Visual Navigation Among Humans With
Optimal Control as a Supervisor

Varun Tolani*1
Somil Bansal*1
Aleksandra Faust2
Claire Tomlin1

1 University of California, Berkeley 2 Google Brain Research


Real world navigation requires robots to operate in unfamiliar, dynamic environments, sharing spaces with humans. Navigating around humans is especially difficult because it requires predicting their future motion, which can be quite challenging. We propose a novel framework for navigation around humans which combines learning-based perception with model-based optimal control. Specifically, we train a Convolutional Neural Network (CNN)-based perception module which maps the robot's visual inputs to a waypoint, or next desired state. This waypoint is then input into planning and control modules which convey the robot safely and efficiently to the goal. To train the CNN we contribute a photo-realistic bench-marking dataset for autonomous robot navigation in the presence of humans. The CNN is trained using supervised learning on images rendered from our photo-realistic dataset. The proposed framework learns to anticipate and react to peoples' motion based only on a monocular RGB image, without explicitly predicting the future human motion. Our method generalizes well to unseen buildings and humans in both simulation and real world environments. Furthermore, our experiments demonstrate that combining model-based control and learning leads to better and more data-efficient navigational behaviors as compared to a purely learning based approach.

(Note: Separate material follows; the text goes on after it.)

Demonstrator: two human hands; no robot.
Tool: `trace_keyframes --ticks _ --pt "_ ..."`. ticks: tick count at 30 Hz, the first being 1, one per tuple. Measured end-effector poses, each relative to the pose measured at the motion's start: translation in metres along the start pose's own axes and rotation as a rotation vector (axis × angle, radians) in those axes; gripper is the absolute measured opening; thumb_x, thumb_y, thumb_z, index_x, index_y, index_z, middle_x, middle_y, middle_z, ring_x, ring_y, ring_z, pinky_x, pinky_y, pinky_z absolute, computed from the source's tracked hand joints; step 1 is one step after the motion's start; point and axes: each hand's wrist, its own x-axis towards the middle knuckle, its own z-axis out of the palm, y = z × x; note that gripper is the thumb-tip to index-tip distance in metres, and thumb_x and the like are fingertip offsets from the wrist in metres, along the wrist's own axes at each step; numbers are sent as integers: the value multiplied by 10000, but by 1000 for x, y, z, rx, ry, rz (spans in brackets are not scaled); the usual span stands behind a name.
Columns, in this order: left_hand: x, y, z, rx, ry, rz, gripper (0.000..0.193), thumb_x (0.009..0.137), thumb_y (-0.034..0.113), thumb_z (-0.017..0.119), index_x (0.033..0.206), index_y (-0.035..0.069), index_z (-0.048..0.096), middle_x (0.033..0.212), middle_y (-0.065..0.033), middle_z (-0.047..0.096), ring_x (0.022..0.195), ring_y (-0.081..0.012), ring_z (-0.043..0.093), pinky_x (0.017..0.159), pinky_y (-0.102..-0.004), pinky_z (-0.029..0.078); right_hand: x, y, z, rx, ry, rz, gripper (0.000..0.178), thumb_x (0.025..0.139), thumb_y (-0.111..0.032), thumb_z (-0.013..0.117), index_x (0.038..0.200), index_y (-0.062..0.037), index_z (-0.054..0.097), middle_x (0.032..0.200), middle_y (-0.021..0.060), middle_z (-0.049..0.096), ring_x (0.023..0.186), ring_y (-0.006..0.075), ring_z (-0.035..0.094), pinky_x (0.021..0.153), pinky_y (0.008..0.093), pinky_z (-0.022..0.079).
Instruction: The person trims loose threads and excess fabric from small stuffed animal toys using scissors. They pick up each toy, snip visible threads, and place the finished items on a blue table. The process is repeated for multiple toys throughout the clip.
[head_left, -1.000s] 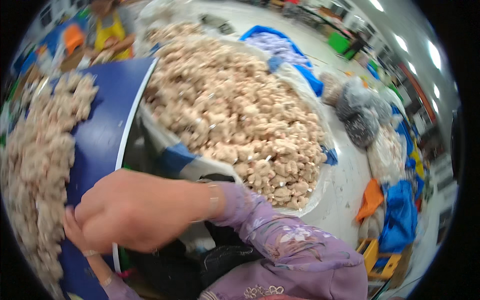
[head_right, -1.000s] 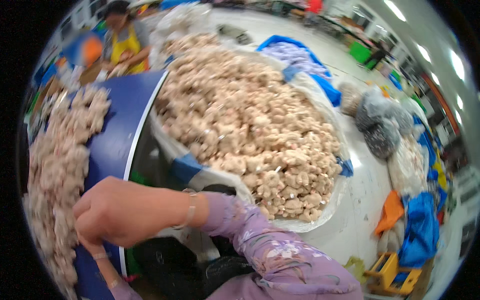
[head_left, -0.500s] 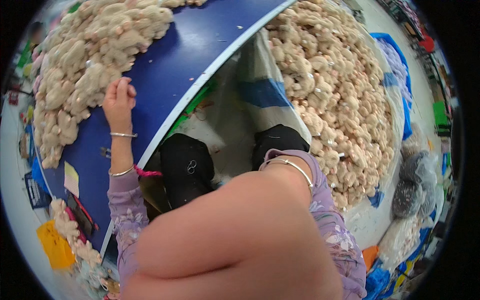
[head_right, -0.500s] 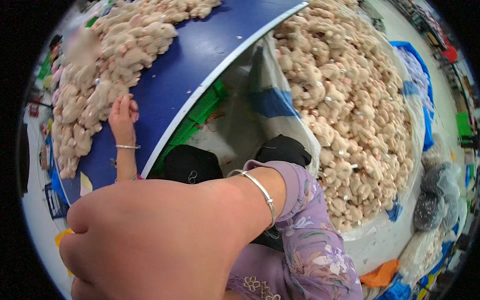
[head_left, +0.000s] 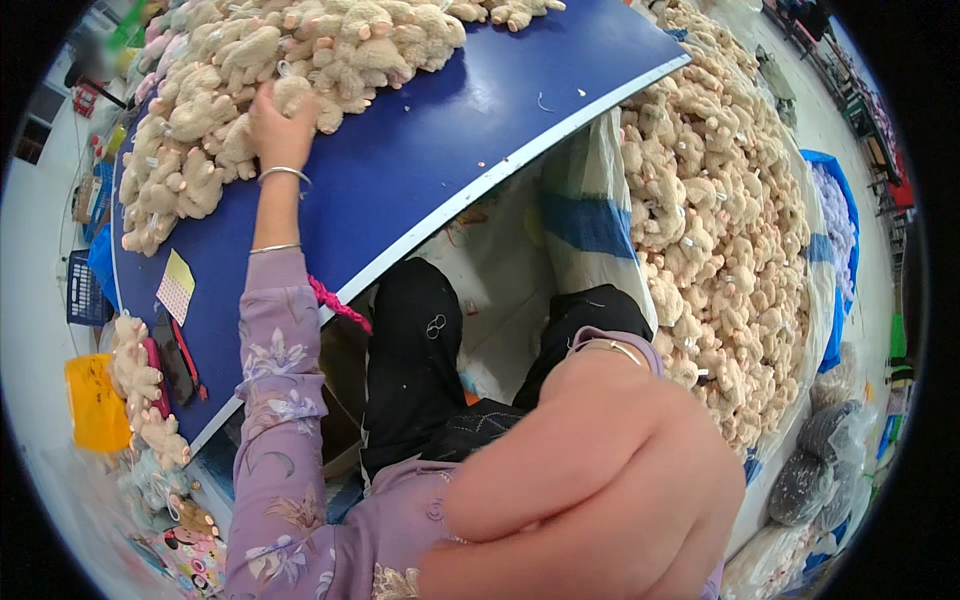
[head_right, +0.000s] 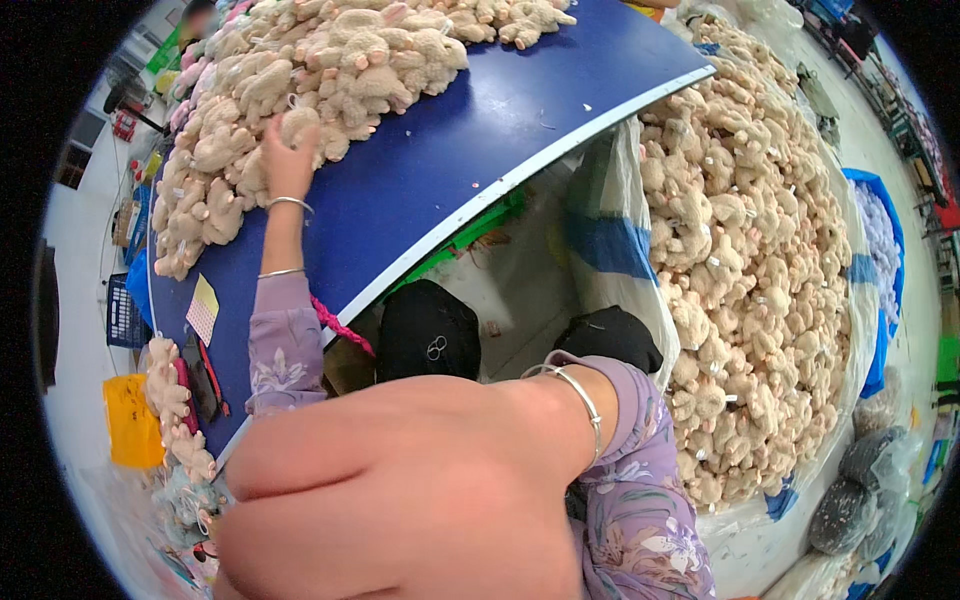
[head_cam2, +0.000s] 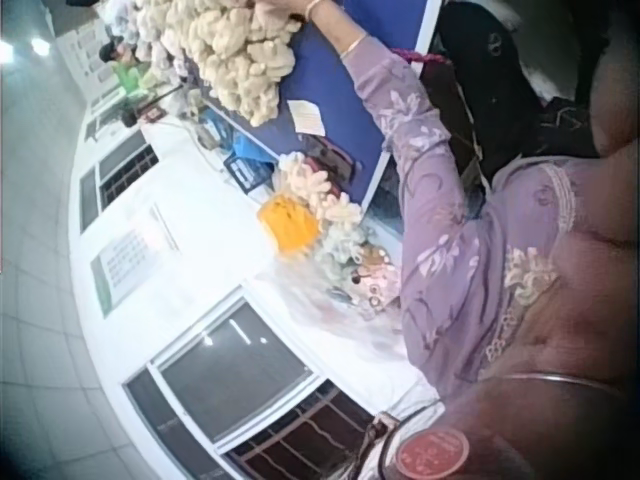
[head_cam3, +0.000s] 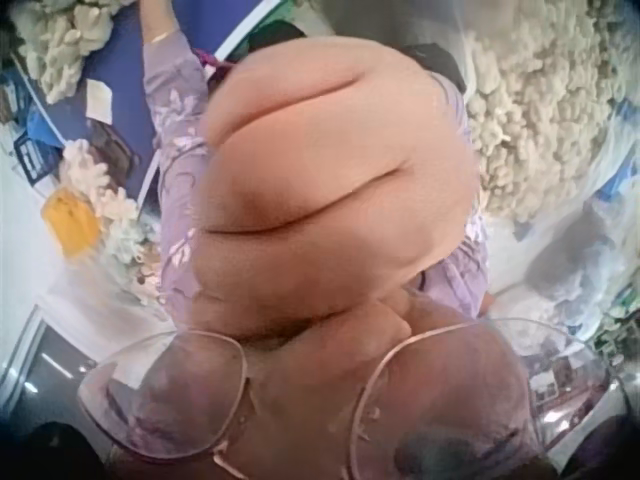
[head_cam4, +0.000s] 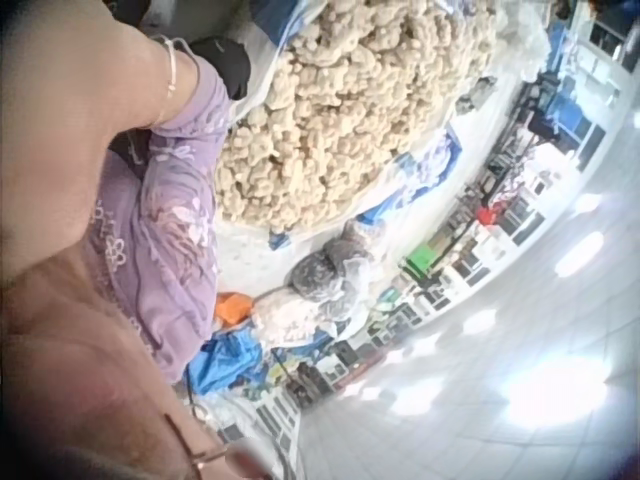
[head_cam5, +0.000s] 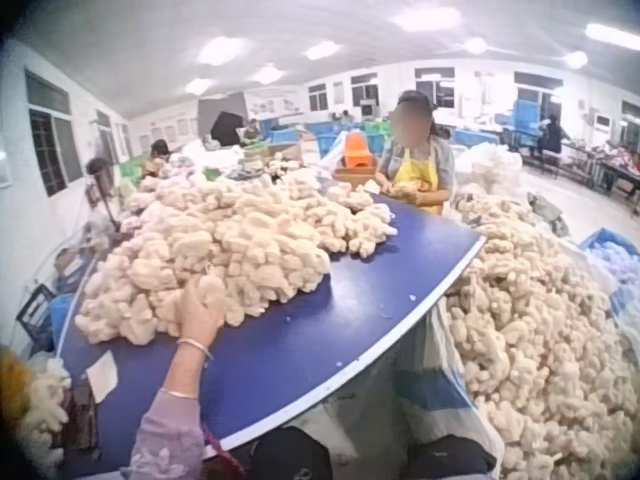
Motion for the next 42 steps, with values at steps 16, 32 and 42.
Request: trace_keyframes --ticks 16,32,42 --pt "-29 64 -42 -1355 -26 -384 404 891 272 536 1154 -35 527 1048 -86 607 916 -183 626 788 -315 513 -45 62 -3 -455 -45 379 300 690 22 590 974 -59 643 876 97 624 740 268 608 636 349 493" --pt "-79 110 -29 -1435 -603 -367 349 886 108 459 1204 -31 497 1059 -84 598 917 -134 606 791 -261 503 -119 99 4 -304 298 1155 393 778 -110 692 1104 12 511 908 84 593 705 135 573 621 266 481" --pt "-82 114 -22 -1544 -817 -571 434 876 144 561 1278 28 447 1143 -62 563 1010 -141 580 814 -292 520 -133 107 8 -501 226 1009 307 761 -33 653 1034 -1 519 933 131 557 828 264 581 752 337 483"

Tolani, Bansal, Faust, Tomlin

Visual Navigation Among Humans With Optimal Control as a Supervisor


Architecture & Code

We build off of the LB-WayPtNav framework for visual navigation which combines optimal control and learning for efficient navigation in novel, indoor environment. In this work we present LB-WayPtNav-DH, which is trained using photorealistic images generated from the HumANav Dataset (below).

 [Code Coming Soon!]

Human Active Navigation Dataset (HumANav)

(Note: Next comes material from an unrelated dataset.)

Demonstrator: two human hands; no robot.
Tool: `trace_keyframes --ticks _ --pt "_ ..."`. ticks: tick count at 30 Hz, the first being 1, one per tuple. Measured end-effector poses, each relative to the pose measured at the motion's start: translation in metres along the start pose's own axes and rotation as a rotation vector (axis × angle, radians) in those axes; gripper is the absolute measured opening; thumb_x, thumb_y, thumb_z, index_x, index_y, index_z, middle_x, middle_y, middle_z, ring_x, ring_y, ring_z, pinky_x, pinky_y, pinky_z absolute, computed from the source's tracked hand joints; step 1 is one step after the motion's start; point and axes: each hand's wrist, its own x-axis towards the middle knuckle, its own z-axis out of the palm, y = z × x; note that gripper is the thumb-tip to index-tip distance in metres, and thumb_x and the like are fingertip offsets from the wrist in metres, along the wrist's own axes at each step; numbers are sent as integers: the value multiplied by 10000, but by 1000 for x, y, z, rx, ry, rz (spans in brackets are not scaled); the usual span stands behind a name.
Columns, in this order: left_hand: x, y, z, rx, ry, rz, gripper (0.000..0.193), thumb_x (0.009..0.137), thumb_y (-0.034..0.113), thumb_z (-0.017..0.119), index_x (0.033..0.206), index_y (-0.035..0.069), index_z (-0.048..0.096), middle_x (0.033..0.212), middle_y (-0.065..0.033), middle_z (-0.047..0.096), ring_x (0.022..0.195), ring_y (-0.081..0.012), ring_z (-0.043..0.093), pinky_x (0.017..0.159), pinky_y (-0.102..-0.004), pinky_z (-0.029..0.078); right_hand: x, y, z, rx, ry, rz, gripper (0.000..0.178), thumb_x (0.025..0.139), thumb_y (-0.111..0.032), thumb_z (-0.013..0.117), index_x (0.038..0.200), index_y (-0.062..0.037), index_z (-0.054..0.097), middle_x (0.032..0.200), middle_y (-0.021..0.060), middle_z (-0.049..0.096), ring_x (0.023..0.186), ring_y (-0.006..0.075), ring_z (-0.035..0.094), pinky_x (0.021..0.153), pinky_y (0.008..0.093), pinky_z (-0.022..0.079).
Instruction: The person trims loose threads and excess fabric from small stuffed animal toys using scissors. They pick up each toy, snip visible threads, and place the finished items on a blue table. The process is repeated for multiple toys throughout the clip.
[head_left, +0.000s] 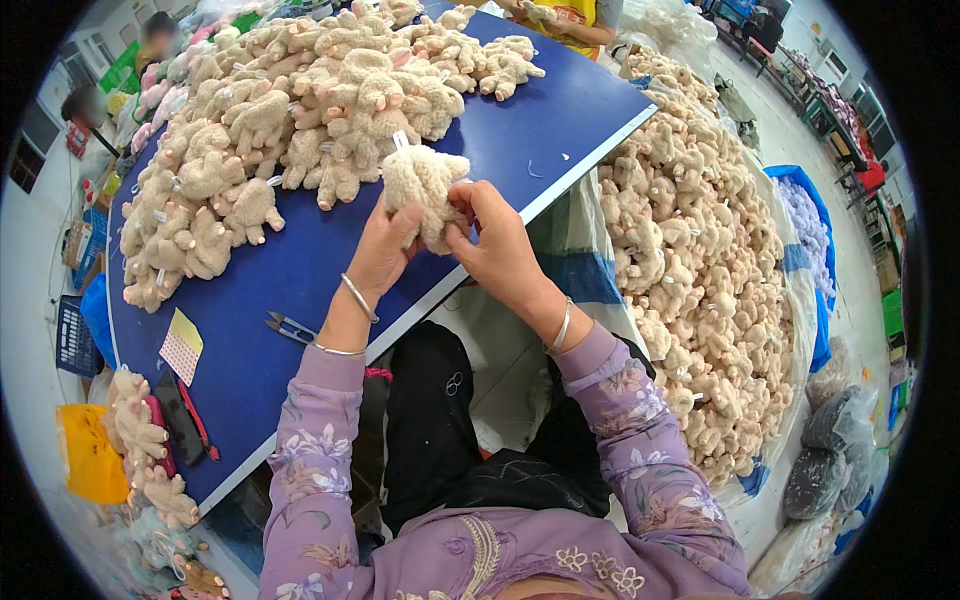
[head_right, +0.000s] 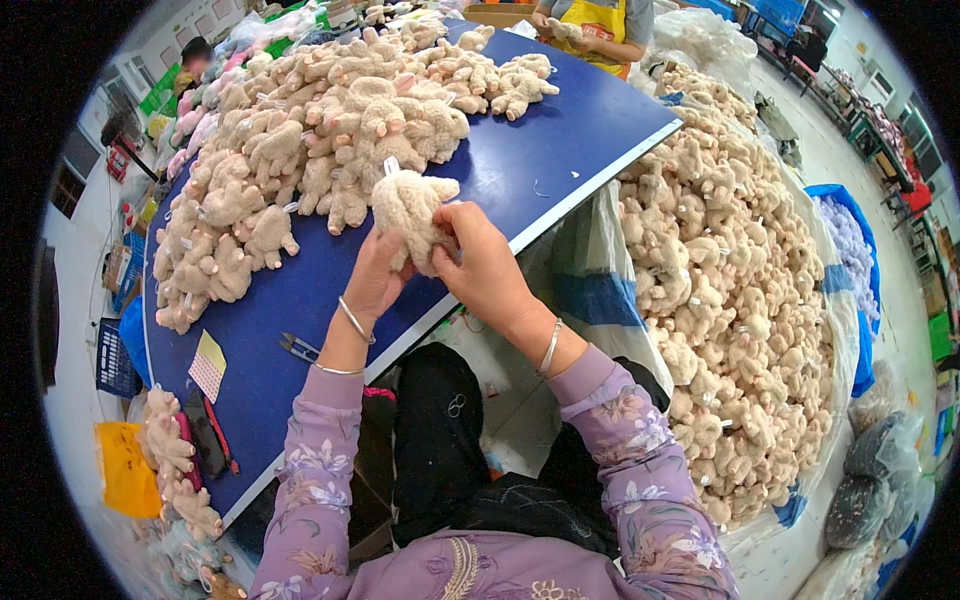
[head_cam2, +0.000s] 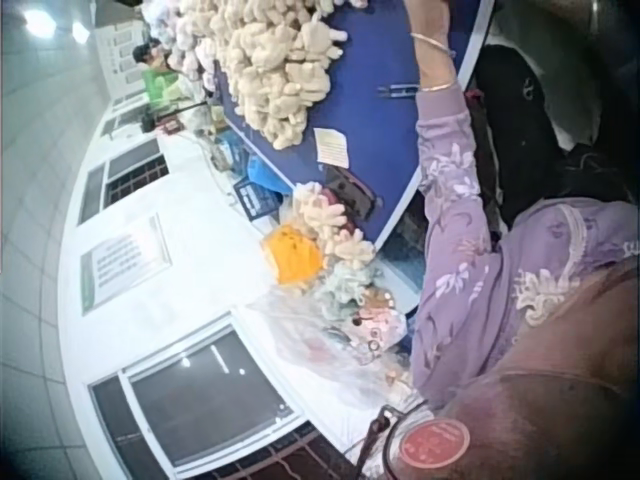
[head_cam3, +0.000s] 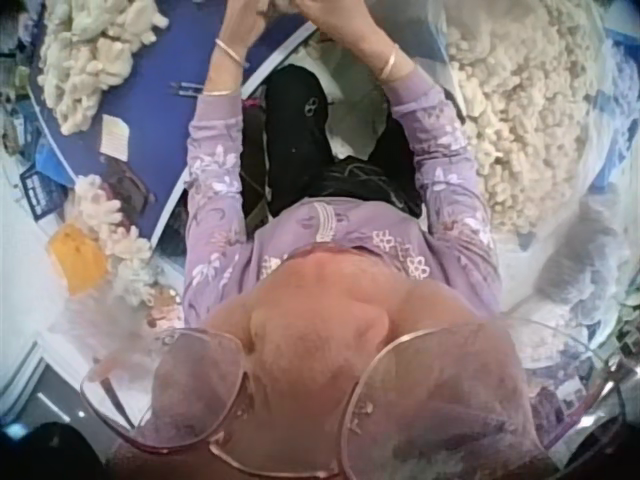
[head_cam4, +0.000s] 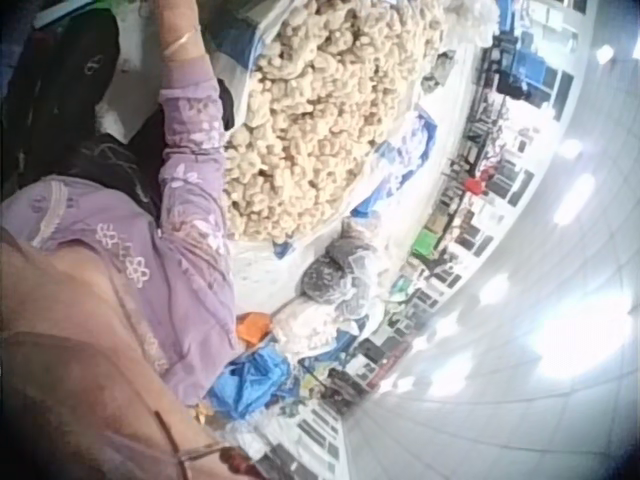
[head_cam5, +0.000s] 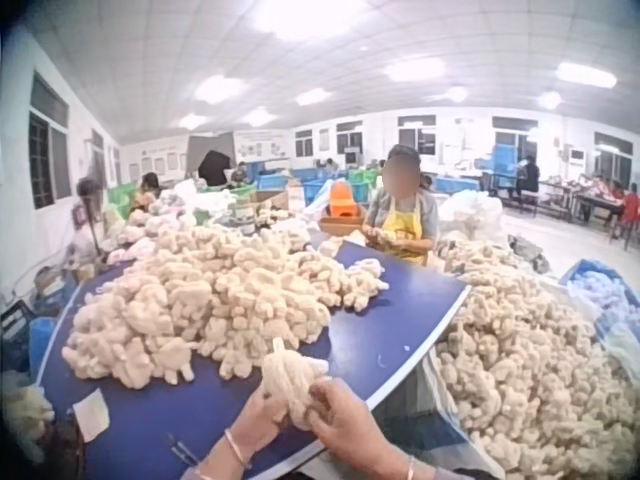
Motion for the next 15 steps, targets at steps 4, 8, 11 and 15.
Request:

To address challenges of training visual navigation agents around humans, in this paper we introduce the Human Active Navigation Dataset (HumANav), an active dataset for navigation around humans in photo-realistic environments. The dataset consists of scans of 6000 synthetic but realistic humans from the SURREAL dataset placed in office buildings from Stanford Large Scale 3D Indoor Spaces Dataset, though in principal scans from any indoor office environment can be used. HumANav allows for user manipulation of human agents within the building and provides photorealistic renderings (RGB, Depth, Surface Normals, etc.) via a standard perspective projection camera. Critically, HumANav also ensures important visual cues associated with human movement are present in images (i.e. if a human is walking quickly its legs will be far apart), facilitating reasoning about human motion.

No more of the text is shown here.